Examples would be similar to:
sublist? of (A A) and (A B C) is #f
sublist? of (A B C) and (A B D A B C D) is #t
sublist? of (A (B)) and (C ((A (B))) (C)) is #t
A small function called extractLists needs to be created to extract the lists and (atomicSublist S L) is used to check the two extracted lists to see if every element of S is in L.
So far I have
(define (atomicSublist S L)
(cond ((null? L) #f)
((equal? S (car L)) #t)
(else (atomicSublist S (cdr L)))))
The second part does not really do anything and doesn't even output the extracted value of S.
Updated code:
Just for testing I use atomicSublist to check for now.
回答1:
Begin with a simpler problem and then generalize.
How would you write a function that checks whether a symbol 'a is an a list or not?
回答2:
I don't think you want this check ((equal? S (car L) ) #t) as the car of L will never be equal to the list S.
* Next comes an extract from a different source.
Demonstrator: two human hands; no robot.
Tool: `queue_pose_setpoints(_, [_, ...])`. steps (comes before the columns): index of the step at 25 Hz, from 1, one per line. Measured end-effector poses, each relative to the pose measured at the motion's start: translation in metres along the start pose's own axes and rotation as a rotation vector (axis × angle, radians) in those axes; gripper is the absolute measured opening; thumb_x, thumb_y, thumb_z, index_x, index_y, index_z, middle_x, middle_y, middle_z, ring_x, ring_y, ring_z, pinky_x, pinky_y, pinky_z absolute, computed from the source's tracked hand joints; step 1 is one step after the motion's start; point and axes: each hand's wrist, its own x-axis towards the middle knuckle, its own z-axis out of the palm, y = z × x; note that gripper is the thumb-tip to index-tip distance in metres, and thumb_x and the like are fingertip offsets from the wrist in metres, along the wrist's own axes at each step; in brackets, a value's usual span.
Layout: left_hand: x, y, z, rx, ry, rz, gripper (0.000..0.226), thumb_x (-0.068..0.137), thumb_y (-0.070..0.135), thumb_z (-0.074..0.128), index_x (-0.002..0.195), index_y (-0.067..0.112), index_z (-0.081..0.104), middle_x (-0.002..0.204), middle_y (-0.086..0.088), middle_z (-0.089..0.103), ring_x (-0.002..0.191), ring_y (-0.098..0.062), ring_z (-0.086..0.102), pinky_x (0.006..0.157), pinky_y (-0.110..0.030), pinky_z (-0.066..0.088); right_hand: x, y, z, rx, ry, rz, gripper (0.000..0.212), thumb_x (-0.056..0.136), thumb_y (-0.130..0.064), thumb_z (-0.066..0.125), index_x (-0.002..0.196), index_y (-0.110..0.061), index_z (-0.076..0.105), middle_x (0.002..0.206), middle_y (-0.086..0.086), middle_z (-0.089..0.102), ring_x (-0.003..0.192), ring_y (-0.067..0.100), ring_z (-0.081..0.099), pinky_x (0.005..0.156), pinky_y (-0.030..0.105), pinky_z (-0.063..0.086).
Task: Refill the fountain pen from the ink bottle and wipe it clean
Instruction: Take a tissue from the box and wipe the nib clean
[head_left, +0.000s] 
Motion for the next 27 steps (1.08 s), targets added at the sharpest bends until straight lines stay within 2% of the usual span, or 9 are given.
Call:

Heres what I came up with for atomicSublist.
(define (atomicSublist S L)
(cond
[(null? S) #t]
[(member? (car S) L) (atomicSublist (cdr s) L)]
[else #f]))
回答3:
The question is a little ambiguous. What should this return? (sublist? '(a (b)) '(a b c d e)) ??
Anyway here is what i wrote:
(define (sublist? s l)
(cond ((null? s) true)
((atom? (car s))
(cond ((exists? (car s) l) (sublist? (cdr s) (remove-elm (car s) l)))
(else false)))
(else
(cond ((sublist? (car s) l) (sublist? (cdr s) (remove-elm (car s) l)))
(else false)))))
(define (exists? elm l)
(cond ((null? l) false)
((atom? (car l))
(cond ((symbol=? elm (car l)) true)
(else (exists? elm (cdr l)))))
(else
(cond ((exists? elm (car l)) true)
(else (exists? elm (cdr l)))))))
(define (remove-elm elm l)
(cond ((null? l) '())
((null? elm) l)
((atom? elm)
(cond ((atom? (car l))
(cond ((symbol=? elm (car l)) (cdr l))
(else (cons (car l) (remove-elm elm (cdr l))))))
(else
(cons (remove-elm elm (car l)) (remove-elm elm (cdr l))))))
(else
(remove-elm (cdr elm) (remove-elm (car elm) l)))))
(define (atom? elm)
(and (not (null? elm)) (not (pair? elm))))
(sublist? '(a a) ('a b c d e)) returns #f. (sublist? '(a b c) '(a d b e c f)) returns #t. (sublist? '(a (b)) '(c ((a (b)) e f))) returns #t. (sublist? '(a (b) b) '(c ((a (b)) e f))) retrns #f. However, (sublist? '(a (b)) '(a b c d)) returns #t.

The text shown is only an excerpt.